Au Cameroun, la violence sexiste se manifeste sous la forme de violences sexuelles, de pratiques traditionnelles nuisibles et de violences familiales. Dans ce pays, les femmes sont couramment soumises à des violences familiales physiques et psychologiques. Cette violence résulte de la croyance en l’infériorité de la femme, du sentiment de honte qui empêche les femmes de signaler les actes de violence, et de l’absence de réaction efficace des autorités. En 2007, une ONG camerounaise, le Centre pour la défense des droits de l'homme et de la paix (CHRAPA), a lancé, avec le financement du Fonds d'affectation spéciale des Nations Unies à l'appui de la lutte contre la violence à l'égard des femmes, UNIFEM, un projet à plusieurs niveaux destiné à lutter contre ces problèmes. Ce projet avait pour objectifs de : mettre en place un programme d’assistance juridique pour les victimes ; mener un travail d’éducation auprès du grand public et de certains groupes cibles, comme les policiers, les dirigeants de groupes de défense des femmes, et les autorités traditionnelles ; tenter de faire adopter une loi contre la violence sexiste ; et mener une enquête sur la situation initiale dans la zone concernée par le projet afin d’obtenir des statistiques sur la violence contre les femmes, notamment ses formes, sa fréquence et ses auteurs.

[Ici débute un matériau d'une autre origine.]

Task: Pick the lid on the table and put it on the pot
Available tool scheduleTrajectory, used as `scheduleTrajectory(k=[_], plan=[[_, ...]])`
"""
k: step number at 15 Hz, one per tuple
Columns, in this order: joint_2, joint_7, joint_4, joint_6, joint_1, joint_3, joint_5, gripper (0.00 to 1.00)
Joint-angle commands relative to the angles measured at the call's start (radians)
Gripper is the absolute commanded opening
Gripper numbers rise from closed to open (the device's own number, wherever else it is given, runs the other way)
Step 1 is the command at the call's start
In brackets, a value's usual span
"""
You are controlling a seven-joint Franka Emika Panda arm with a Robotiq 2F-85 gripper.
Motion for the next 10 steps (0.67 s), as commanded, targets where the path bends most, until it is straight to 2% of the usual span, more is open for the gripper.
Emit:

L’équipe chargée du projet a utilisé un système de gestion participative impliquant toutes les parties concernées, qui ont ainsi participé à la planification de leur rôle dans la mise en œuvre du projet. En conséquence, les objectifs du projet ont été soutenus par un groupe de partenaires informés et impliqués. Parmi ces partenaires, l’implication des autorités traditionnelles a donné des résultats particulièrement positifs. Un réseau de chefs traditionnels, ou fons, a été créé. Ces chefs ont défini des stratégies de lutte contre la violence sexiste dans leur zone d’influence et ont appliqué la restitution pour les victimes de cette violence. Les responsables du projet ont raconté que ces chefs traditionnels, qui étaient autrefois les gardiens des pratiques violentes envers les femmes, appellent maintenant leurs communautés à y renoncer. Les fons continuent d’organiser des réunions traditionnelles pour sensibiliser la population, suivre les résultats du projet et s’occuper des cas de violence. La violence contre les femmes est régulièrement à l’ordre du jour de ces réunions traditionnelles, et le CHRAPA tient les fons informés à ce sujet.

 

(Voir le chapitre sur l’application des lois.

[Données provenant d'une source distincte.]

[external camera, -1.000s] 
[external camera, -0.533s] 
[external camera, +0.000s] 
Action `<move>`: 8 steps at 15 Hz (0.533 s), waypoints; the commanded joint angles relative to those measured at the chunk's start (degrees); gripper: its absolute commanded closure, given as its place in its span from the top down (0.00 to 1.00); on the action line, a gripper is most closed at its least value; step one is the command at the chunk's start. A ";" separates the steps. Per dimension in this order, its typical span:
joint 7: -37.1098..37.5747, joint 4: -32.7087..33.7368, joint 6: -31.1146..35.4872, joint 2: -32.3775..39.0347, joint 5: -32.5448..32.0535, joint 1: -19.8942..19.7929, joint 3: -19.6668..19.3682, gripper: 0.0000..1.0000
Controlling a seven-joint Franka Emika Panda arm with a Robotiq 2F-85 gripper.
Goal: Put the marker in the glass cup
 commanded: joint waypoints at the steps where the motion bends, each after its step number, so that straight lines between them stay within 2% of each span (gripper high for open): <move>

Pratique encourageante : le programme polonais « Vivre ensemble en toute sécurité » (« Safer together », en anglais) est destiné à mettre en œuvre le Plan national de lutte contre la violence familiale en Pologne. Il préconise une amélioration de la coopération entre les organisations d’aide aux victimes et vise à mettre en place un système cohérent de procédures pour les échanges d’informations entre toutes les entités impliquées dans la lutte contre la violence familiale.

 

La branche Afrique méridionale de l’Office des Nations Unies contre la drogue et le crime (ONUDC) (en anglais) et le ministère sud-africain du Développement social ont créé des centres polyvalents offrant un éventail complet de services aux victimes de violence familiale et à leurs enfants. Ces centres proposent des services publics et associatifs d’aide aux victimes et de promotion des programmes de prévention, notamment par le biais d’émissions de radio, de programmes scolaires et d’un travail auprès des jeunes hommes en détention. Voir : Projet contre la violence familiale en Afrique du Sud, Lettre d'information n° 4 (2005) de l'ONUDC (en anglais).